:: TASK DATA ::

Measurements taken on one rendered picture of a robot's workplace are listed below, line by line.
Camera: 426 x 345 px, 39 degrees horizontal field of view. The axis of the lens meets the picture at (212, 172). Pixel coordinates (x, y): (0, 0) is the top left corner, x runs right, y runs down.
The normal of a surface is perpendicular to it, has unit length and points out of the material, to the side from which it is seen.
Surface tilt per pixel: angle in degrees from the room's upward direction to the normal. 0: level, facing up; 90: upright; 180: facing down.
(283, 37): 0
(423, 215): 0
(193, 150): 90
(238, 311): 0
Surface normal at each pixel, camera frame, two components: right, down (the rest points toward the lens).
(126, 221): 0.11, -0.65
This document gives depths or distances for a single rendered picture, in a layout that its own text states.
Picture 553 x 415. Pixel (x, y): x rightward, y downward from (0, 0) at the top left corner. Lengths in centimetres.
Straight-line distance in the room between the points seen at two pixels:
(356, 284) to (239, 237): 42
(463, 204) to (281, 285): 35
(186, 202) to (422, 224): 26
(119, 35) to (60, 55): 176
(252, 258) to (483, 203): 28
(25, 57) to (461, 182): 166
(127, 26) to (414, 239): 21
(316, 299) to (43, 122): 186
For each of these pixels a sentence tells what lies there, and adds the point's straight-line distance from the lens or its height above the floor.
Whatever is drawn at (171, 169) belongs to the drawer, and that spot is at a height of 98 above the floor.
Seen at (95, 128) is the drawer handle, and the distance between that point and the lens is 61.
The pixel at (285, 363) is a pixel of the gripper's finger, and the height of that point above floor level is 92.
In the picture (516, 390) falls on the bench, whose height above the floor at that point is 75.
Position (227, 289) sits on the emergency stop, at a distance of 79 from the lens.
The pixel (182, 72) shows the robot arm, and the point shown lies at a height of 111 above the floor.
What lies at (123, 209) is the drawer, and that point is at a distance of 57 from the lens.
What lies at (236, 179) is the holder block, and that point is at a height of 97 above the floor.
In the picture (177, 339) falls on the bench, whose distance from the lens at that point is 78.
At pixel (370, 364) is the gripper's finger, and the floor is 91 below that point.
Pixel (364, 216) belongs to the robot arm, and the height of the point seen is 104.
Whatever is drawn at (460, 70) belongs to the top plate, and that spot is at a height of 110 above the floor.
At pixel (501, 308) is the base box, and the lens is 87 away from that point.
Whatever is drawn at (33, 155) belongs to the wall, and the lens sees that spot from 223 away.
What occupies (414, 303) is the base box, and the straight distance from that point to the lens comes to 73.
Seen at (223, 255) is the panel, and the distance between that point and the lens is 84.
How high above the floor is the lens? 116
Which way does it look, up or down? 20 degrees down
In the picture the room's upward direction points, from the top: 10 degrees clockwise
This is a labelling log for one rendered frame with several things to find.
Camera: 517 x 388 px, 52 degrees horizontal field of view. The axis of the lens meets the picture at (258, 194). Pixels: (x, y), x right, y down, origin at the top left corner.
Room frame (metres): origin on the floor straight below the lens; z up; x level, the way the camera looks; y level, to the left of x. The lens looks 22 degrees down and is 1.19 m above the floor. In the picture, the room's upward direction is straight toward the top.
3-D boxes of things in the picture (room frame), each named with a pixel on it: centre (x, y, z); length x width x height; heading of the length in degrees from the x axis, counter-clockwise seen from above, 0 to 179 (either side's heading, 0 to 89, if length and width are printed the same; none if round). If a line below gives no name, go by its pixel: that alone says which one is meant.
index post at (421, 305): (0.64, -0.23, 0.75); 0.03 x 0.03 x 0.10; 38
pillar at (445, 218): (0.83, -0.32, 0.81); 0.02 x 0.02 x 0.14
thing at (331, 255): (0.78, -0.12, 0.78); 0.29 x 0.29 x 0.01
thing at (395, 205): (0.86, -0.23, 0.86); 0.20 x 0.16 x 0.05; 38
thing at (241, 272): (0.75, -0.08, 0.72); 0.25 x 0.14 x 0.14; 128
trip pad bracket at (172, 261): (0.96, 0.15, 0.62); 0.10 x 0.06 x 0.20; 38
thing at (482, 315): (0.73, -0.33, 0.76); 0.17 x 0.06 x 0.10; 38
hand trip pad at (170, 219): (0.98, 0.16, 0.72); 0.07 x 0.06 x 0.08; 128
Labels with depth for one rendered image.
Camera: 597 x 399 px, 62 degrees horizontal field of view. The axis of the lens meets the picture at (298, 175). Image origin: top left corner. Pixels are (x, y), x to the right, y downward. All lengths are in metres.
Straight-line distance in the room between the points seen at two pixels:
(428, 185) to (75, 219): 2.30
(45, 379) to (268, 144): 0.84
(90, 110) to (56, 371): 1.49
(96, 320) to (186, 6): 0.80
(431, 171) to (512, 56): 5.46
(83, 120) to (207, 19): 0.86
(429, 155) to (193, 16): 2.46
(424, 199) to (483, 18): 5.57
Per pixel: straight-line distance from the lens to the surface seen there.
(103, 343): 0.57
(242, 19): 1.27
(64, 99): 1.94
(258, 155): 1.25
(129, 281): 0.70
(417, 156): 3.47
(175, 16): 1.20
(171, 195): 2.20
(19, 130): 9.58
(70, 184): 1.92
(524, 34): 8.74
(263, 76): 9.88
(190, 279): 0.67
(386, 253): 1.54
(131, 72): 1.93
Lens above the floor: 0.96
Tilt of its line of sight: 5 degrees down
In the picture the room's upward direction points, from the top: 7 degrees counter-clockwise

:: ABOUT THIS TASK ::
Print only the lines from the one with "(64, 99): 1.94" to the end of the records, both included.

:: TASK ANSWER ::
(64, 99): 1.94
(258, 155): 1.25
(129, 281): 0.70
(417, 156): 3.47
(175, 16): 1.20
(171, 195): 2.20
(19, 130): 9.58
(70, 184): 1.92
(524, 34): 8.74
(263, 76): 9.88
(190, 279): 0.67
(386, 253): 1.54
(131, 72): 1.93
Lens above the floor: 0.96
Tilt of its line of sight: 5 degrees down
In the picture the room's upward direction points, from the top: 7 degrees counter-clockwise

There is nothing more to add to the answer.